SS. 90, 91. Good faith.

Signature.

SUPPLEMENTARY.

90.-A thing is deemed to be done in good faith (a) within the meaning of this Act, where it is, in fact, done honestly; whether it is done negligently or not (b).

(a) The words "good faith" occur in this Act in sect. 12; sect. 29, sub-sect. 1, b.; sect. 30, sub-sect. 2; sect. 59, sub-sect. 1; sect. 60; sect. 79, sub-sect. 2; sect. 80; sect. 82.

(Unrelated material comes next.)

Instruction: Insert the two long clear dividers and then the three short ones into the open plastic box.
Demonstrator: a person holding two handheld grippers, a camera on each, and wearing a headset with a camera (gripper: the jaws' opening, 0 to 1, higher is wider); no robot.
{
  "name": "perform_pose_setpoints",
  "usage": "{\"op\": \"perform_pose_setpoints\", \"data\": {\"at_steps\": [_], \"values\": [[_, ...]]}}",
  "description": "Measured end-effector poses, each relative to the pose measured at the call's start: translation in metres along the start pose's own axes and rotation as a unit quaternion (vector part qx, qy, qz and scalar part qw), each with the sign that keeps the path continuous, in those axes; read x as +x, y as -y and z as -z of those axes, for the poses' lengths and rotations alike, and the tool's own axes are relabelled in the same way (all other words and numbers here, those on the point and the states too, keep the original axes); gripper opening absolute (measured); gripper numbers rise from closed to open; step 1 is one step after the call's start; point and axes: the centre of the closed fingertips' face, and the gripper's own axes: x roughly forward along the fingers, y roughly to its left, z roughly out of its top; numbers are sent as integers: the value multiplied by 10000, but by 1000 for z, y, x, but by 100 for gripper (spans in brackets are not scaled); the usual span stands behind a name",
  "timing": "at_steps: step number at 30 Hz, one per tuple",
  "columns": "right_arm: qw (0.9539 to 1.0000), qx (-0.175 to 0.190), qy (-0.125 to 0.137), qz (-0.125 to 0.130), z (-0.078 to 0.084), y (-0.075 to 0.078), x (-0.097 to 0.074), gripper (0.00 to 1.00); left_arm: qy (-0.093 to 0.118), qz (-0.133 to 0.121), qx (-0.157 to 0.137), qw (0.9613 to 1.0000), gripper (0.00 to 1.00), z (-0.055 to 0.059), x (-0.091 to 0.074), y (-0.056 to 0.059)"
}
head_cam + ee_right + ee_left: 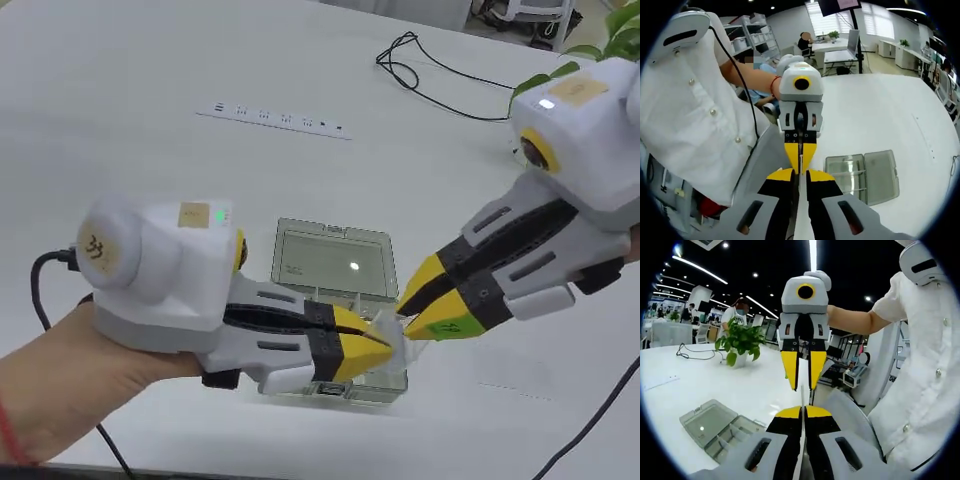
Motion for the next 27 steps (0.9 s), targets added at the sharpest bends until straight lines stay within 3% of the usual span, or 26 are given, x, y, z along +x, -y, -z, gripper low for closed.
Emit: {"op": "perform_pose_setpoints", "data": {"at_steps": [8, 27], "values": [[9999, -16, -71, -94, 2, -3, 3, 3, 23, 32, 62, 10000, 0, -2, 1, 1], [9999, -84, -117, -12, 4, -3, 7, 2, -84, -13, 215, 9997, 0, 2, 0, 1]]}}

(b) This point was decided in Raphael v. Bank of England, 17 C. B. 161; 25 L. J. C. P. 33; and in The Bank of Bengal v. Macleod, 7 Moore P. C. C. at p. 72 (dissenting from Gill v. Cubitt, 3 B. & C. 466, and Down v. Halling, 4 B. & C. 330, on this point); Brown v. Spofford, 5 Otto, Sup. Ct. U. S., 474, at p. 478. The negligence here mentioned must stop short of that alluded to by Parke, B., in May v. Chapman, 16 M. & W. 355, where he says:-"I agree that notice and knowledge' mean not merely express notice, but knowledge, or the means of knowledge to which the party wilfully shuts his eyes; Willis v. Bank of England, 4 A. & E. at p. 32; Swan v. North British Company, 2 H. & C. at p. 185. Such "wilful shutting of the eyes" would probably not come within this section. Gross negligence may be evidence of mala fides; but is not the same thing; per Lord Denman, in Goodman v. Harvey, 4 A. & E. at p. 876; also in Jones v. Gordon, 2 Ap. Cas. at pp. 625, 626, 628, 635. See also Ormsbee v. Howe, 41 Amer. Rep. 841.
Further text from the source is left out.